If you look at Tesna Daniels (48) she looks like any healthy person, it would be hard for anyone to believe that a year ago she had a stroke.
Tesna is a retired nurse, a dedicated wife and mother who has been a housewife for 21years. Like most people she never thought she would have a stroke. She has a relatively stress free life and has no serious medical conditions.
While out doing her shopping one Saturday morning she mistook the tingling in the right side of her face and the heart palpitations as menopausal symptoms. Little did she know that afternoon her life would change.
“I didn’t think it was a stroke, there was no pain, no signs or symptoms, it was very sudden,” says Tesna.
Early heart damage
When Tesna was pregnant with her second child, 19 years ago the doctor discovered that she had irregular heartbeats and that she had mitral stenosis. The doctor told her that the cause of it could be that she had rheumatic fever as a child.
Mitral stenosis is a narrowing or blockage of the mitral valve which seperates the upper and lower chambers on the left side of the heart. This prevents proper blood flow moving between the upper chamber and the lower chamber of the heart. (MedlinePlus)
During and after the pregnancy she received extensive treatment. She went for regular checkups and eventually went off the medication.
“I remember the doctor telling me that my heart would affect me during my 40’s, I didn’t believe him,” says Tesna.
Just another normal day
It was only after the stroke that Tesna remembered the doctor’s words.
“I was alone at home that Saturday afternoon. I was busy with the washing when I started feeling dizzy the right side of my body felt weak my face, mouth, arm and leg were lame,” says Tesna.
It was then that she realised what was happening to her. Afraid of being found alone in her home she managed to get to the neighbours. Within minutes she was rushed to hospital.
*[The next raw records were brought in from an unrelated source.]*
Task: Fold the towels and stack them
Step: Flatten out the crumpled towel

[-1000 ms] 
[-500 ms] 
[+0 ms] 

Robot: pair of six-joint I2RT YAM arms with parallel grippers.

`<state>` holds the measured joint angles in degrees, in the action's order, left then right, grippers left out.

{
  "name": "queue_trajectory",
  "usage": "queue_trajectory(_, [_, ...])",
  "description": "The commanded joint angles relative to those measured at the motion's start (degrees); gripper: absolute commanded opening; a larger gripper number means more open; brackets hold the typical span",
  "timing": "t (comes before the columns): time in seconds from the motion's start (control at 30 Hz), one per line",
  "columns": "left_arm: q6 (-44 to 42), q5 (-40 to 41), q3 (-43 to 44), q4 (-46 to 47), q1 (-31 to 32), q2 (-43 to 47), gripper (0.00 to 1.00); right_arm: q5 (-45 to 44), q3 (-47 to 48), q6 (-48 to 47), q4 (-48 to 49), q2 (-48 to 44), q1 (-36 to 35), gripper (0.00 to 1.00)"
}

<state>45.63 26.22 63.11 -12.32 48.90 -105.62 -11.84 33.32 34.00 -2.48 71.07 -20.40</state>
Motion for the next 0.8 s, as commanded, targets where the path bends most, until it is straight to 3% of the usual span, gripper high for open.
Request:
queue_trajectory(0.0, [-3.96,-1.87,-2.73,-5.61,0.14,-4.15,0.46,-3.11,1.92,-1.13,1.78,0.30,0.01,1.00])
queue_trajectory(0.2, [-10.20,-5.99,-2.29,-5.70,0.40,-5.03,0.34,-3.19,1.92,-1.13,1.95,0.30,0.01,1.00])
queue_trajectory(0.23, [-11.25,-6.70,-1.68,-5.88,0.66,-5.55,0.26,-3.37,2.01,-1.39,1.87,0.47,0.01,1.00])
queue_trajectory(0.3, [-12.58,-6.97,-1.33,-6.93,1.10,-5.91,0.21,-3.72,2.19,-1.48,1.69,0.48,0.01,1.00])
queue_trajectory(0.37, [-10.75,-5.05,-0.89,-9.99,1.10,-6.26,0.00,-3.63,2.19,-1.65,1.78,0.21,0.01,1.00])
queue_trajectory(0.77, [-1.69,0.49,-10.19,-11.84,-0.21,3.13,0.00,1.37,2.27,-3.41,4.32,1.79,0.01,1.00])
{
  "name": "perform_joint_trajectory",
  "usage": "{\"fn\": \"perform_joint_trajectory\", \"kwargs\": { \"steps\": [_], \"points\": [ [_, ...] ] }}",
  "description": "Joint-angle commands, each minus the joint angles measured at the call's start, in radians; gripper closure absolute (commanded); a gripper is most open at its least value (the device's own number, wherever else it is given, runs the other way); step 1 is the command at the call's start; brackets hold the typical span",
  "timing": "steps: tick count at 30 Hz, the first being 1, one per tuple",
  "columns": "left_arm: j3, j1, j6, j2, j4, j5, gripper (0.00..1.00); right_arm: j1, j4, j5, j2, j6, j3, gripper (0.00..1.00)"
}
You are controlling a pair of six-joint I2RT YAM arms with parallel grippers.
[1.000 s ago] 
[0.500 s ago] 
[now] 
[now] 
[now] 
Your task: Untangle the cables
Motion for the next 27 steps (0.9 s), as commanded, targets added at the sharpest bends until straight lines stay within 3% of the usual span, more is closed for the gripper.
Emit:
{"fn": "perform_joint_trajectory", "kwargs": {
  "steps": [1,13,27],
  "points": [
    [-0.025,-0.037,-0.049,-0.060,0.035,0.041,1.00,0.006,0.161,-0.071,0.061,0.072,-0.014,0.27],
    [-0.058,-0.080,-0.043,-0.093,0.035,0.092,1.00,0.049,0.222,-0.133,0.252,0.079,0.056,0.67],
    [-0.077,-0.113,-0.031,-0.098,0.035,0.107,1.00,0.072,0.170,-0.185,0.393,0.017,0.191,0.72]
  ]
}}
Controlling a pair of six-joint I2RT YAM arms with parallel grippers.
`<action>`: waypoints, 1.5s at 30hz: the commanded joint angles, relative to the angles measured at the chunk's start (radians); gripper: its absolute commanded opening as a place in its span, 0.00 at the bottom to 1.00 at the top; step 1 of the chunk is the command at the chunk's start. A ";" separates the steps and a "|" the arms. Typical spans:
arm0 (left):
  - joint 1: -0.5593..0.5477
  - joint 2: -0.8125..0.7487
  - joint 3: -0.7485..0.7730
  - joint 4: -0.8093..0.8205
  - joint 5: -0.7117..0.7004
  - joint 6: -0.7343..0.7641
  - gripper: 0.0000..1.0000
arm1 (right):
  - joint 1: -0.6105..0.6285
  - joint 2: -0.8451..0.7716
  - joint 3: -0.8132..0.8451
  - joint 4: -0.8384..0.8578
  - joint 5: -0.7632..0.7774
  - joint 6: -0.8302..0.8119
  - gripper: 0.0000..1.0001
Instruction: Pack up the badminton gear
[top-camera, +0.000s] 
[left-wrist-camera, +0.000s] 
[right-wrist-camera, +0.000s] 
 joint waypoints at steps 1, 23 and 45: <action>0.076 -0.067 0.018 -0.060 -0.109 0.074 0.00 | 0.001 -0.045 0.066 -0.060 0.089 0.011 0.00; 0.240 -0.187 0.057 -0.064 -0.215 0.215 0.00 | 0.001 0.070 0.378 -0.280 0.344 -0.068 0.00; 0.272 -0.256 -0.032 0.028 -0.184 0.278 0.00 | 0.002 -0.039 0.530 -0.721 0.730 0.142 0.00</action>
At hospital she was stabilised and then a series of tests began to determine what caused the stroke. The lameness in her right side persisted. The Sunday morning Tesna decided to take a walk. Despite being told not to by the staff she walked to the bathroom by herself.
“By the Sunday morning the lameness in my right side was gone, I was walking by myself and this surprised the staff. The only symptom that persisted was drooling as a result of weakened facial muscles,” says Tesna.
She underwent a number of tests including an electrocardiogram and an angiogram to check how severe the damage to her heart was and to determine whether or not she had to be transferred to the Cardiac clinic. The stroke had been a result of rapid irregular beating of the heart as a result this allowed a blood clot to travel into the heart.
Doctors were satisfied with the results and within five days she was released from hospital without any permanent disability. The only remainder of the stroke she had is the medication she has to take daily and the regular checkups she goes for. Tesna was put on warfarin which helps to prevent her blood from clotting.
After the stroke Tesna’s life changed dramatically. “I’ve slowed down a lot, I don’t work as hard as I used to, I eat healthier and even started walking as exercise,” says Tesna.
Tesna attributes her remarkable recovery to her faith in God and the support of her husband and daughters.
“Live one day at a time, listen to your body, appreciate the people you have in your life and always have a positive outlook on life,” says Tesna.